Vitetta v. City of Albany
Citation | 164 N.Y.S.2d 416,4 A.D.2d 797 |
Parties | Joseph VITETTA, as Administrator of the Estate of Joseph Vitetta, Jr., Deceased, Appellant, v. The CITY OF ALBANY, New York, Respondent. |
Decision Date | 23 July 1957 |
Court | New York Supreme Court Appellate Division |
Reuben H. Kohn, Albany, for appellant.
Towner & Erway, Albany, for respondent.
Before FOSTER, P. J., BERGAN, COON, HALPERN and GIBSON, JJ.
Appeal from an order of the Supreme Court, Trial Term, Albany County, granting defendant's motion to set aside a verdict for plaintiff in a negligence action and to dismiss the complaint, and from the judgment entered on said order.
Plaintiff's intestate, a child three and a half years of age, with members of his family, was picnicking in a park maintained by the defendant city. The park caretaker instructed one Peters to remove his automobile from the picnic area to the parking space maintained and designated for that purpose. As Peters was doing so, his automobile struck plaintiff's intestate, who thereby sustained injuries which resulted in his death.

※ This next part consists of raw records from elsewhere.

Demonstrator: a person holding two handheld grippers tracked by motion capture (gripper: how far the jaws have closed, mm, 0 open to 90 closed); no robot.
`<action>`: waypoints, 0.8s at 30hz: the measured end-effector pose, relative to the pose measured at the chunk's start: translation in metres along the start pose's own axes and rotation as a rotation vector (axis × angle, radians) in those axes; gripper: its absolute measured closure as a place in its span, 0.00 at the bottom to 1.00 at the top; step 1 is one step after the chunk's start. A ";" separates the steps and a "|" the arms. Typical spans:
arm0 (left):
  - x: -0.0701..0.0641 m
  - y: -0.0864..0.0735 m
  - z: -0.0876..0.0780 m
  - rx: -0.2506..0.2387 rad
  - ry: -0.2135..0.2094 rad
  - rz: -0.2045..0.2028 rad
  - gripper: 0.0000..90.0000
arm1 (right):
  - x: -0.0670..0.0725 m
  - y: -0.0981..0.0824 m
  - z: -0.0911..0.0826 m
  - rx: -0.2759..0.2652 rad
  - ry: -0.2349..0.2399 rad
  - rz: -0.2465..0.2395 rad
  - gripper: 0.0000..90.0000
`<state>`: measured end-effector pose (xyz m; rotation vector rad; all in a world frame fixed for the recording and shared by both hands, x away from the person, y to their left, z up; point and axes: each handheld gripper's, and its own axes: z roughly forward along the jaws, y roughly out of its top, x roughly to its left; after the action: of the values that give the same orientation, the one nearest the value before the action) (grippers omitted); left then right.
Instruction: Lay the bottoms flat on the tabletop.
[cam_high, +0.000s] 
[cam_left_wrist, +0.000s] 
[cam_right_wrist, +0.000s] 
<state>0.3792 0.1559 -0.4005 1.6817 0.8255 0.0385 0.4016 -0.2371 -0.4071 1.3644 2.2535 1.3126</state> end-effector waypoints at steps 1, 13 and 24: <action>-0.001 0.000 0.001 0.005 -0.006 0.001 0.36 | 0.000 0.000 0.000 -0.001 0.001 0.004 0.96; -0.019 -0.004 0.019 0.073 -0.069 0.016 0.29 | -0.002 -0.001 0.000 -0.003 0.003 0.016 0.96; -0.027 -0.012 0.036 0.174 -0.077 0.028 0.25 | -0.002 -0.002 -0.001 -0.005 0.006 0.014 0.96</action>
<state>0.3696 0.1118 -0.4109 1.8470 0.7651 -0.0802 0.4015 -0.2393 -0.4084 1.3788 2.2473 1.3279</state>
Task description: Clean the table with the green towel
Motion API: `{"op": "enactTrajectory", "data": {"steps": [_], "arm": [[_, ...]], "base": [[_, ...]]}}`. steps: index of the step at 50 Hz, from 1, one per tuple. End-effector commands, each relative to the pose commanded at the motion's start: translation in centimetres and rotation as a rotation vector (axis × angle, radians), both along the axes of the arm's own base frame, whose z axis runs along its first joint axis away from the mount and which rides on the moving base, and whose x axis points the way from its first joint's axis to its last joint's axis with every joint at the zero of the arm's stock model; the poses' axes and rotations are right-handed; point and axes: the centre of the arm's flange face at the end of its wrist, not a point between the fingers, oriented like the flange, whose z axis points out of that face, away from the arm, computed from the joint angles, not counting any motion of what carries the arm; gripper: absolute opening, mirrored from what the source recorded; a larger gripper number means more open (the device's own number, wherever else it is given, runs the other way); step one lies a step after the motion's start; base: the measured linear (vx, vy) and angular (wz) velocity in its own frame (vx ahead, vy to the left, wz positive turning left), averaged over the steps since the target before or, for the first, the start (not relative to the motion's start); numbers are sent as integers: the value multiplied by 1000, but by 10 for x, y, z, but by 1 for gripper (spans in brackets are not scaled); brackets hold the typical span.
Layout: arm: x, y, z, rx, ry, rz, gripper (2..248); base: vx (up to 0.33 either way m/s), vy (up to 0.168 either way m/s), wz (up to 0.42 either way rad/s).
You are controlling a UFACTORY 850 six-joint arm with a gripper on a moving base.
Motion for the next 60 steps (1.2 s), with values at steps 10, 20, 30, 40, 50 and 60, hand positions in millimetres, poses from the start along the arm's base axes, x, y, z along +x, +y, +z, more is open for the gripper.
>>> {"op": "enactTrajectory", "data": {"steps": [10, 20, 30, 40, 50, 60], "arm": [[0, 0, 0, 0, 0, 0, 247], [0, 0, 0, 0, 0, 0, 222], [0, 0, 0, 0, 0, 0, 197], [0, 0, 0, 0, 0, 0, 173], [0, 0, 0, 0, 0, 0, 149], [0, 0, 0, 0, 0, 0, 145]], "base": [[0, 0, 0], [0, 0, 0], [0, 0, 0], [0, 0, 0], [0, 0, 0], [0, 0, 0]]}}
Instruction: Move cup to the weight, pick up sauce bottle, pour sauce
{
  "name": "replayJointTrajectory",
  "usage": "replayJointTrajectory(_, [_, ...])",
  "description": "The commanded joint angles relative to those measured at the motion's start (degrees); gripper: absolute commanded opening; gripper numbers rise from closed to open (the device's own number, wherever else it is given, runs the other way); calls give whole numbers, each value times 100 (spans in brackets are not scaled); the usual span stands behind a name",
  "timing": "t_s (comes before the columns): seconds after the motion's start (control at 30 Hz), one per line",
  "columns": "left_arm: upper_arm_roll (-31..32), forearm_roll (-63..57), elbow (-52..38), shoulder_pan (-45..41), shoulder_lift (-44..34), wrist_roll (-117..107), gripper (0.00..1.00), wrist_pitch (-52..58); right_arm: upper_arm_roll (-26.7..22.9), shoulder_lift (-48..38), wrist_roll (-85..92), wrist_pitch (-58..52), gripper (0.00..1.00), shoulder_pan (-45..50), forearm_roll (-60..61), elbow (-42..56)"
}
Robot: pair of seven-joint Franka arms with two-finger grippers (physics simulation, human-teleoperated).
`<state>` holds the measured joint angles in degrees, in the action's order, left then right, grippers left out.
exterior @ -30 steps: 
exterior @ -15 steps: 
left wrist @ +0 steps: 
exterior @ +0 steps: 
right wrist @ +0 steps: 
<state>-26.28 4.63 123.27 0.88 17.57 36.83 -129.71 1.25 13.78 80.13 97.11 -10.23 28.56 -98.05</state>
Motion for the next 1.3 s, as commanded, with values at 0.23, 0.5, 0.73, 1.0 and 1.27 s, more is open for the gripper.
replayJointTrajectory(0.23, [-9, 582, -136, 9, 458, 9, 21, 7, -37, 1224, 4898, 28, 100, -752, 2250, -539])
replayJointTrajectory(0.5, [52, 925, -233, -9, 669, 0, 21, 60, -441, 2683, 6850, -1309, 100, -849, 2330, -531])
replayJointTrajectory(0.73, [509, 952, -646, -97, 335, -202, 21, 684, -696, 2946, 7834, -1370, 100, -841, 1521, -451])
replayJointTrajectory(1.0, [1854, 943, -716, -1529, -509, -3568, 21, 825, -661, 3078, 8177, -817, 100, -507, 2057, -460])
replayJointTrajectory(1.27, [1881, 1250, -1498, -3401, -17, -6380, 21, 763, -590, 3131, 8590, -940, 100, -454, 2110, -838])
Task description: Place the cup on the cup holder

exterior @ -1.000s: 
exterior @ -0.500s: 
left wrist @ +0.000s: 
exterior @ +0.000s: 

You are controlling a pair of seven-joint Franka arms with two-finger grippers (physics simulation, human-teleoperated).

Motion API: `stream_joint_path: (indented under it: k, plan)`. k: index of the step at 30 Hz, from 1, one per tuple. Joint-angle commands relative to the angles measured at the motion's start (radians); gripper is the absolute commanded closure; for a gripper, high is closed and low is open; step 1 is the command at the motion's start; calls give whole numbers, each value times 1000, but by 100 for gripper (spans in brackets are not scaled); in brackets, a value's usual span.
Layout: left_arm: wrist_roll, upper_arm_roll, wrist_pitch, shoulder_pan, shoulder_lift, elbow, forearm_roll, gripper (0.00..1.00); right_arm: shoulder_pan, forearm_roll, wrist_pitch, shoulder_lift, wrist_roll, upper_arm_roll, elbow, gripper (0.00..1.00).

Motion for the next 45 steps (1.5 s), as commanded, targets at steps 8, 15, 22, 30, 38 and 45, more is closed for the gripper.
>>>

In setting aside the verdict and directing dismissal of the complaint, the trial court correctly held that, under its obligation to render general supervision, the defendant owed a duty to exercise reasonable and ordinary care against foreseeable dangers but that it could not reasonably have foreseen that an accident would result from its caretaker's direction to Peters to remove his automobile.
Judgment and order unanimously affirmed, without costs.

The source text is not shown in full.